How a food crisis in India fed America’s library collections
The programme was keen on picking up a comprehensive collection of Indian fiction in all languages. “The policy netted a huge number of detective stories and novels of no lasting value,” wrote Patterson.
In 1963, the choice for acquiring books was narrowed down to “research level material” – and intake of fiction in many languages was halved. By 1966, more than 750,000 books and periodicals were sent to American universities from India, Nepal and Pakistan, with India contributing more than 633,000 items.
“We’ve sent works like History of India from 1000 to 1770 AD, Handicrafts in India, Hindu Culture and Personality: A Psychoanalytic Study, and more,” a report, external on a meeting in an US library on the programme in 1967 said.
Todd Michelson-Ambelang, librarian for South Asian studies at the University of Wisconsin–Madison, wonders if vast collections from the region in US and other Western libraries took away literary resources from the Indian sub-continent.

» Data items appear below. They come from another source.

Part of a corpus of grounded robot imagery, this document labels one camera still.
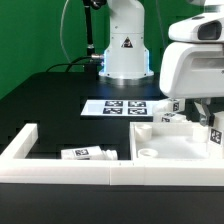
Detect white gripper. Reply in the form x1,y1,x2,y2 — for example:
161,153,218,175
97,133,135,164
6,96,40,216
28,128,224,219
158,0,224,128

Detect white square tabletop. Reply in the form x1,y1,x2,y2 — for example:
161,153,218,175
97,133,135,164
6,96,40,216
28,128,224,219
129,122,209,160

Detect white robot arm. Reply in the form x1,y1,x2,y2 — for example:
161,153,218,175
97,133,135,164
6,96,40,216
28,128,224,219
99,0,224,126

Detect white AprilTag base sheet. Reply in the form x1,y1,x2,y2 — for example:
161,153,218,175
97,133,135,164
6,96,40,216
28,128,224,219
81,100,158,117

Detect white U-shaped fence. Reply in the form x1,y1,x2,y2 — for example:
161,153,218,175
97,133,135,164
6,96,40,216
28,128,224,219
0,124,224,186

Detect black cables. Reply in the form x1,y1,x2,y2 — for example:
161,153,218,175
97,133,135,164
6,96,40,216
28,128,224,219
45,55,105,74

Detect grey cable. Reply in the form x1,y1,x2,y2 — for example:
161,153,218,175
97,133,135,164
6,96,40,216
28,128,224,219
59,0,72,65

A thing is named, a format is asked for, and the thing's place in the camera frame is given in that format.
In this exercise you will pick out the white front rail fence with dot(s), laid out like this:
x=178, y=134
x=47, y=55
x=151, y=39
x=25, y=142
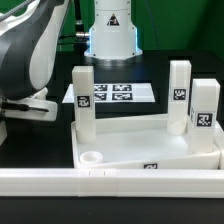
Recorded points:
x=112, y=182

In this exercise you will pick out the white block left edge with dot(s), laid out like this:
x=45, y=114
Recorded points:
x=3, y=132

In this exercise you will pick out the white marker base plate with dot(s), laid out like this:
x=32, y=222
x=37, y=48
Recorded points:
x=124, y=92

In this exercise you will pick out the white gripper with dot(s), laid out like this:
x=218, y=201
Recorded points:
x=35, y=107

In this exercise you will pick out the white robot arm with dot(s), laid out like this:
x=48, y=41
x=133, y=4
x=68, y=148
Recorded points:
x=28, y=50

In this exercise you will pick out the white desk top tray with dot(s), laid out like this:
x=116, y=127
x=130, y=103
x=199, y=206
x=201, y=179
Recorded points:
x=139, y=142

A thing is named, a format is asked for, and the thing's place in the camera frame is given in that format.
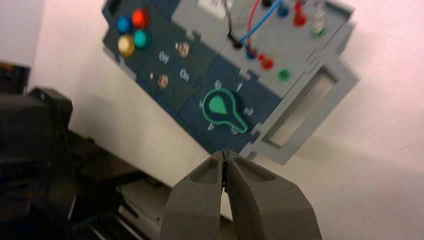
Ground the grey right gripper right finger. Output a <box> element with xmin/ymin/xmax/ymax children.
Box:
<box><xmin>225</xmin><ymin>149</ymin><xmax>323</xmax><ymax>240</ymax></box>

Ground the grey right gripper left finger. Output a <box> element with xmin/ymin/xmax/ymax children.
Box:
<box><xmin>160</xmin><ymin>149</ymin><xmax>228</xmax><ymax>240</ymax></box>

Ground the grey and teal control box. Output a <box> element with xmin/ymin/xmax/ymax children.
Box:
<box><xmin>100</xmin><ymin>0</ymin><xmax>360</xmax><ymax>166</ymax></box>

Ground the teal rotary knob green pointer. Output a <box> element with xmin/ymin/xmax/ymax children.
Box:
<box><xmin>201</xmin><ymin>87</ymin><xmax>249</xmax><ymax>135</ymax></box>

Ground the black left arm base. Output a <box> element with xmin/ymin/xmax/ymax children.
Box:
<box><xmin>0</xmin><ymin>61</ymin><xmax>173</xmax><ymax>240</ymax></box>

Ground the teal round push button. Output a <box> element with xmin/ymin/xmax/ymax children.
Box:
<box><xmin>133</xmin><ymin>29</ymin><xmax>153</xmax><ymax>51</ymax></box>

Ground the yellow round push button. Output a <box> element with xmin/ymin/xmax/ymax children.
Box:
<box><xmin>117</xmin><ymin>34</ymin><xmax>136</xmax><ymax>58</ymax></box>

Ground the blue round push button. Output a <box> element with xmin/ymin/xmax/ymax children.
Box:
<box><xmin>116</xmin><ymin>15</ymin><xmax>133</xmax><ymax>35</ymax></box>

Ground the red round push button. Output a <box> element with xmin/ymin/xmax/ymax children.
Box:
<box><xmin>131</xmin><ymin>8</ymin><xmax>151</xmax><ymax>30</ymax></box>

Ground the red banana plug cable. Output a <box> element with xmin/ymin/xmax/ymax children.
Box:
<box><xmin>246</xmin><ymin>0</ymin><xmax>307</xmax><ymax>71</ymax></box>

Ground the black banana plug cable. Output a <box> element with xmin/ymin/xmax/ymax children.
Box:
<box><xmin>222</xmin><ymin>0</ymin><xmax>274</xmax><ymax>51</ymax></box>

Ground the blue banana plug cable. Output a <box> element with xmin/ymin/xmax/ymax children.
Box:
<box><xmin>238</xmin><ymin>0</ymin><xmax>291</xmax><ymax>61</ymax></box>

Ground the white banana plug cable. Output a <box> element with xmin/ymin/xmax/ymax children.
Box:
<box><xmin>312</xmin><ymin>0</ymin><xmax>328</xmax><ymax>32</ymax></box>

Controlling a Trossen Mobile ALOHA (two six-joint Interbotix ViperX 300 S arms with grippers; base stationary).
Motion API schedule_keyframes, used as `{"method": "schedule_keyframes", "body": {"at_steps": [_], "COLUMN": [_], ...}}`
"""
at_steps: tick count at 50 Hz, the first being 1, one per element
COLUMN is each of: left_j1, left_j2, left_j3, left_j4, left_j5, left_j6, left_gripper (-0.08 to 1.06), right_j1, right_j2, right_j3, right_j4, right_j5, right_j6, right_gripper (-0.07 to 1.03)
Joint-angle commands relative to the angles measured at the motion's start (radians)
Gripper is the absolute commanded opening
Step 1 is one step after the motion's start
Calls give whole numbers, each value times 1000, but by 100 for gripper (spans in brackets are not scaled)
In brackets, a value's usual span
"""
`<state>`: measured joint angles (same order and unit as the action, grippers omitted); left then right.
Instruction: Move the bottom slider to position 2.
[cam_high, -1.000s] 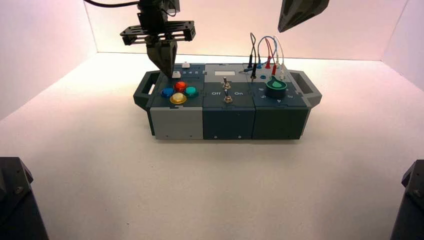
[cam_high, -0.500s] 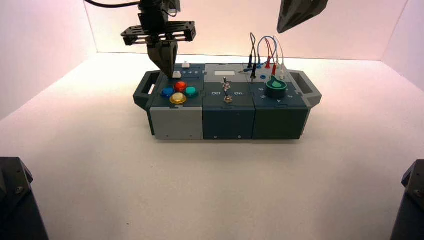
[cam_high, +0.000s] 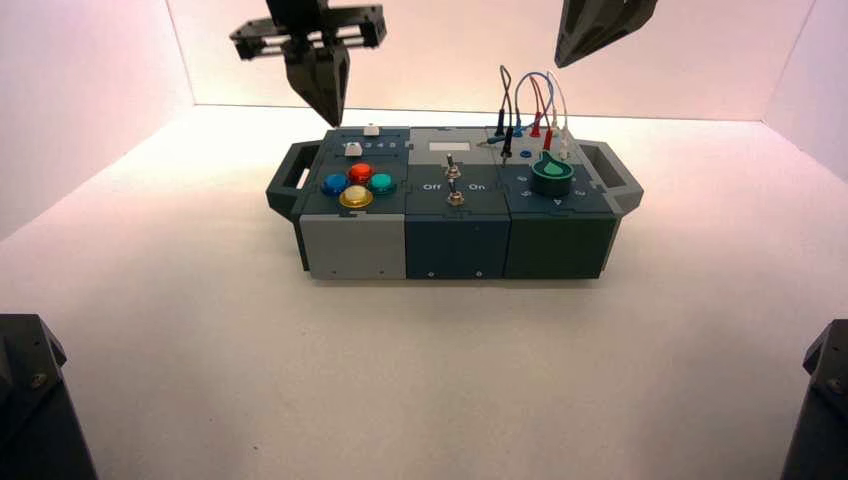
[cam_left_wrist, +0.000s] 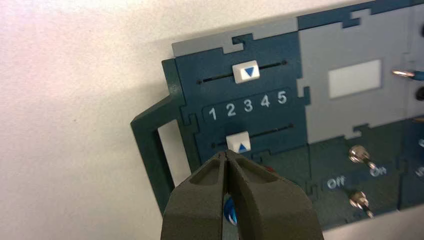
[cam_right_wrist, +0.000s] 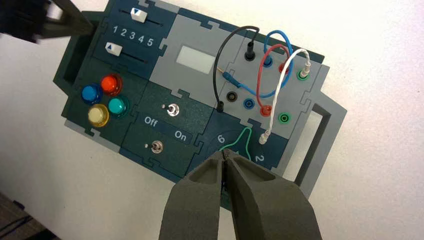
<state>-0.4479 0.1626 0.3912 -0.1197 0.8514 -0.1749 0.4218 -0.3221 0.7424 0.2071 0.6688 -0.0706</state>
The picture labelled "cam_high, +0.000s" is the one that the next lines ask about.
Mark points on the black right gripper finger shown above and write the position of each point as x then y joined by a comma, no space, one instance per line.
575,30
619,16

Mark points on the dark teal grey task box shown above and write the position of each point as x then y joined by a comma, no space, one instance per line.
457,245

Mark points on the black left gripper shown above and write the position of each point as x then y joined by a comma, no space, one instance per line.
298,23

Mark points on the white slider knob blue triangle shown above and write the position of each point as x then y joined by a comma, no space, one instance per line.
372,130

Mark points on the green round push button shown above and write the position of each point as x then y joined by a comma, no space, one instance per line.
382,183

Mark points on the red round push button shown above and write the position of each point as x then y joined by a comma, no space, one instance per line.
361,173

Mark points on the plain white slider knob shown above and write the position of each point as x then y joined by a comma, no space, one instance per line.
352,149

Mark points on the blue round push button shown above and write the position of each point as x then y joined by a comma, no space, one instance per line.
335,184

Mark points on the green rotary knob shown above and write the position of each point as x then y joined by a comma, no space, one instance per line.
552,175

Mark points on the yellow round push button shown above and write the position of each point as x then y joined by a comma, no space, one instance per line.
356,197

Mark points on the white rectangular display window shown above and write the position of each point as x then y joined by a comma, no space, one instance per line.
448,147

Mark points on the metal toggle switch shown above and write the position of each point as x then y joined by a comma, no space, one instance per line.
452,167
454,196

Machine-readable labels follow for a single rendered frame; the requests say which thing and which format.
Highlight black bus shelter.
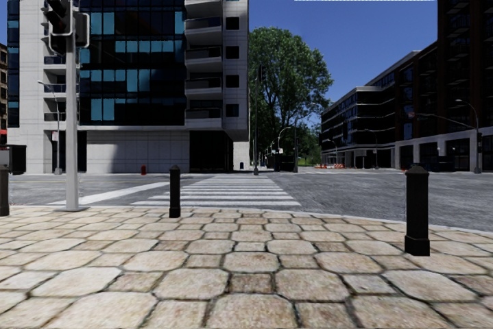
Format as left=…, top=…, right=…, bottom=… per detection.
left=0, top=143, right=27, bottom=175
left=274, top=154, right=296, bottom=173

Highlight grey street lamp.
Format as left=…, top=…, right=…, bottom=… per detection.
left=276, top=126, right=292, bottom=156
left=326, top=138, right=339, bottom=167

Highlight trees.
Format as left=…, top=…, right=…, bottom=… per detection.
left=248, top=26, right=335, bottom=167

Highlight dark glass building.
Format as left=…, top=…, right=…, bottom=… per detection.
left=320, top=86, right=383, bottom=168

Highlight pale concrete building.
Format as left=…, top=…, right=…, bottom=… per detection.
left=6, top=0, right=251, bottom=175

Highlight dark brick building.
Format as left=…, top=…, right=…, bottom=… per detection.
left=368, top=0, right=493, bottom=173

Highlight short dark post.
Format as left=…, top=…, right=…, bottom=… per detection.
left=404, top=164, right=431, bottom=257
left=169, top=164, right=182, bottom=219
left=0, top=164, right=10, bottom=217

Founded during Cold War tensions and funded by PL-480, his university’s South Asia centre grew its library to more than 200,000 titles by the 21st Century.
Mr Michelson-Ambelang told the BBC that the removal of books from South Asia through programmes like PL-480 “creates knowledge gaps”, as researchers from there often need to travel to the West to access these resources.
It is unclear whether all the books acquired by US universities from India at that time are still available there. According to Maya Dodd, of India’s FLAME University, many books now unavailable in India can be found in the University of Chicago’s library collections, all marked with the stamp saying “PL-480”.
“For the most part, books that came through the PL-480 programme are still available in South Asia. But preservation is often a challenge due to white ants, pests, and a lack of temperature and humidity control. In contrast, most materials in the West remain well-preserved thanks to the preservation and conservation efforts in our libraries,” Mr Michelson-Ambelang says.